Structural Basis of Latrophilin-FLRT Interaction

Latrophilins, receptors for spider venom α-latrotoxin, are adhesion type G-protein-coupled receptors with emerging functions in synapse development. The N-terminal region binds the endogenous cell adhesion molecule FLRT, a major regulator of cortical and synapse development. We present crystallographic data for the mouse Latrophilin3 lectin and olfactomedin-like (Olf) domains, thereby revealing the Olf β-propeller fold and conserved calcium-binding site. We locate the FLRT-Latrophilin binding surfaces by a combination of sequence conservation analysis, point mutagenesis, and surface plasmon resonance experiments.
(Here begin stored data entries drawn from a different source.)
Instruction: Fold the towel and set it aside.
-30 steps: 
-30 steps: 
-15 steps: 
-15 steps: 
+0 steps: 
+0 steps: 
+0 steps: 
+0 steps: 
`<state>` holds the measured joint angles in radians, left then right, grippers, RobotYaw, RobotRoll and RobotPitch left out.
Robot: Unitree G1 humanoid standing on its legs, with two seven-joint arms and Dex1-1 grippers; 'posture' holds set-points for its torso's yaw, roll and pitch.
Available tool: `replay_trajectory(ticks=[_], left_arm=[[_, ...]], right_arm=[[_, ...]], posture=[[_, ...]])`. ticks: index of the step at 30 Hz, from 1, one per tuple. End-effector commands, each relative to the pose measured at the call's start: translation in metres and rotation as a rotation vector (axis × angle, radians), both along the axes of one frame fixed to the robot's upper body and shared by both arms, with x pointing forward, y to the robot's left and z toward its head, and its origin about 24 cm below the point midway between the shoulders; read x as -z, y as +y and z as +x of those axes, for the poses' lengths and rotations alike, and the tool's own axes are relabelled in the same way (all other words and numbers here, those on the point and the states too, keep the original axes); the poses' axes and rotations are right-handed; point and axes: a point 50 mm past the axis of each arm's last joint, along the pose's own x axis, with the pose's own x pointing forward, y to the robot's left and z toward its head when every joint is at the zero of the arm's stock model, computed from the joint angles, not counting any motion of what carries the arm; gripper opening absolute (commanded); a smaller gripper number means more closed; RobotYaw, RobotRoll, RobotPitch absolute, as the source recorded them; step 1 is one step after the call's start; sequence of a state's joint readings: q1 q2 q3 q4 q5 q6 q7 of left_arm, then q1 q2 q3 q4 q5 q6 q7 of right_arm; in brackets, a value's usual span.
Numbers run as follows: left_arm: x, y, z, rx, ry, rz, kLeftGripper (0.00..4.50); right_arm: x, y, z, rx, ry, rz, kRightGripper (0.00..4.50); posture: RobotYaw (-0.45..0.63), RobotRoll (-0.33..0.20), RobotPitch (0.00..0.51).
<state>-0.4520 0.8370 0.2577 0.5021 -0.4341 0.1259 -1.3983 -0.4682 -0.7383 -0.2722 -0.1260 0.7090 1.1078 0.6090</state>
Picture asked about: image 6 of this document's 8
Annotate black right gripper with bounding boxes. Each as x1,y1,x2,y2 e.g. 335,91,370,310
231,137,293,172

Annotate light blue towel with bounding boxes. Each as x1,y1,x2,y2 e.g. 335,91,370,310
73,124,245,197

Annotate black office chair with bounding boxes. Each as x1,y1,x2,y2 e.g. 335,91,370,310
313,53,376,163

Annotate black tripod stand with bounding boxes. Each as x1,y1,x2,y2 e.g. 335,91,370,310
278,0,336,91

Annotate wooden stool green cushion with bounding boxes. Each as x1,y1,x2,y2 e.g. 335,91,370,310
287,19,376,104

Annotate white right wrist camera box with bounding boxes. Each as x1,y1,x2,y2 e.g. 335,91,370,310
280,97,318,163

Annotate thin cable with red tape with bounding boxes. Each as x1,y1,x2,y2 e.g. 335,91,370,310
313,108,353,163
In stripe assays, we show that wild-type Latrophilin3 and its high-affinity interactor FLRT2, but not the binding-impaired mutants we generated, promote HeLa cell adhesion. In contrast, cortical neurons expressing endogenous FLRTs are repelled by wild-type Latrophilin3 and not by the binding-impaired mutant. Taken together, we present molecular level insights into Latrophilin structure, its FLRT-binding mechanism, and a role for Latrophilin and FLRT that goes beyond a simply adhesive interaction. [Display omitted] •The LPHN olfactomedin-like domain forms a five-bladed β propeller•A conserved calcium-binding site is located at the center of the protein•Latrophilin-FLRT binding depends on a conserved binding site•Mutations in the binding site inhibit Latrophilin-FLRT signaling Jackson et al. describe a crystal structure of mLPHN3 lectin and olfactomedin-like (Olf) domains, revealing the Olf β-propeller fold and calcium-binding site. Assays using HeLa cells and cortical neurons reveal a bi-functional role for Olf and its ligand FLRT, leading to HeLa cell adhesion and neuron repulsion.